2. The Operational AI Deployer

This is the role that snuck up on us. These are people who can translate “hey, we could probably use ChatGPT for this” into actual business processes.

We recently realized we could use AI to deep-research every market and company in our outbound motion. We spent $10k on Perplexity credits, but we needed someone to build the dashboard that actually operationalized the research.

These products don’t exist yet. You need people who can build these tools. Your RevOps people become prompt engineers. Your operations people become AI deployment specialists.

3. The Accountability Layer

The most trusted employees who can exercise judgment on high-volume AI output. When AI generates something wrong, you can’t sue ChatGPT for the impact on your financial reports. You still need humans with good judgment who can exercise accountability.

The person in the middle (the operational deployer) is probably the hardest to find and most in-demand right now. If you’re someone with these skills but not launching a startup, start building internal tools in your company. Optimize processes every single day.

Three Critical Warnings for AI Deployment

Warning #1: AI Will Outpace Your Deployment Readiness

AI is frequently more capable than you’re ready to deploy. That’s not bad—it’s reality for the next 5-10 years.

Just because something is possible doesn’t mean it can be operationalized. How you deploy matters more than what’s technically feasible.

Warning #2: Model Drift Is Real and Unpredictable

Models don’t move in linear fashion. They shift sideways. Anyone playing with ChatGPT 4.1 noticed when it started complimenting users’ wives after random questions, being overly saccharine.

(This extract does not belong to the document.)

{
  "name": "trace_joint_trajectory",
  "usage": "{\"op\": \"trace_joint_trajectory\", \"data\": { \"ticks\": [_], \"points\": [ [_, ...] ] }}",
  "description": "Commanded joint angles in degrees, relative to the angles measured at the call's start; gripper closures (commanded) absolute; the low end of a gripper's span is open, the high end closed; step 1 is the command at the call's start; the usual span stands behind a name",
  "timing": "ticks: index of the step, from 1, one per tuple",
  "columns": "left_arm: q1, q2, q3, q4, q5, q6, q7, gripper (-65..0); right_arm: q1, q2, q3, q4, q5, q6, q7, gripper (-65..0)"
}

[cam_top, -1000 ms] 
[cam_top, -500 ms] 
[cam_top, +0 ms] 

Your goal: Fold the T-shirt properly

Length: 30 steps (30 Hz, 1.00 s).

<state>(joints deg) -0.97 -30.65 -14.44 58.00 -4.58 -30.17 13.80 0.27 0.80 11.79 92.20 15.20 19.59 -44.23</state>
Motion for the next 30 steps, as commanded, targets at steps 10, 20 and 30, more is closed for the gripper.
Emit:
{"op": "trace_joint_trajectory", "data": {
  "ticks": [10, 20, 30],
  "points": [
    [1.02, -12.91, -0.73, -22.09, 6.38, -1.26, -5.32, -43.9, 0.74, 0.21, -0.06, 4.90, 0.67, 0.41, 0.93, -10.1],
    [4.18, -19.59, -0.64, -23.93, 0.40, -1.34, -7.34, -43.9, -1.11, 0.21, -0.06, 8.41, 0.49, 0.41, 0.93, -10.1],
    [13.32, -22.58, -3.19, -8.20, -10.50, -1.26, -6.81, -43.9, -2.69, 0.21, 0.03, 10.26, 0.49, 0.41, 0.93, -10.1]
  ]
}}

If that’s going out in your content or customer communications, you have a problem. You need systems that can respond to drift and account for it.

Warning #3: The Human Impact Is Unavoidable

Some people in your organization will love this transformation. They’ll benefit dramatically.

Others will become less relevant.

You will need to deal with the organizational and cultural impact. It will hurt if you don’t plan for it.

The Bottom Line: Everything Is Changing

AI at scale isn’t about augmenting your team. It’s about rethinking how work even works.

The advice everyone’s getting hasn’t stood the test of time because we’re all figuring this out in real-time. But the companies that understand this isn’t just about better tools—it’s about fundamentally different organizational design—those are the ones that will break physics.

The rocket analogy isn’t hyperbole. When the economics shift this dramatically, entirely new business models become possible. Things you couldn’t even imagine before become inevitable.

The question isn’t whether this transformation is coming. The question is whether you’ll design for it intentionally or let it happen to you.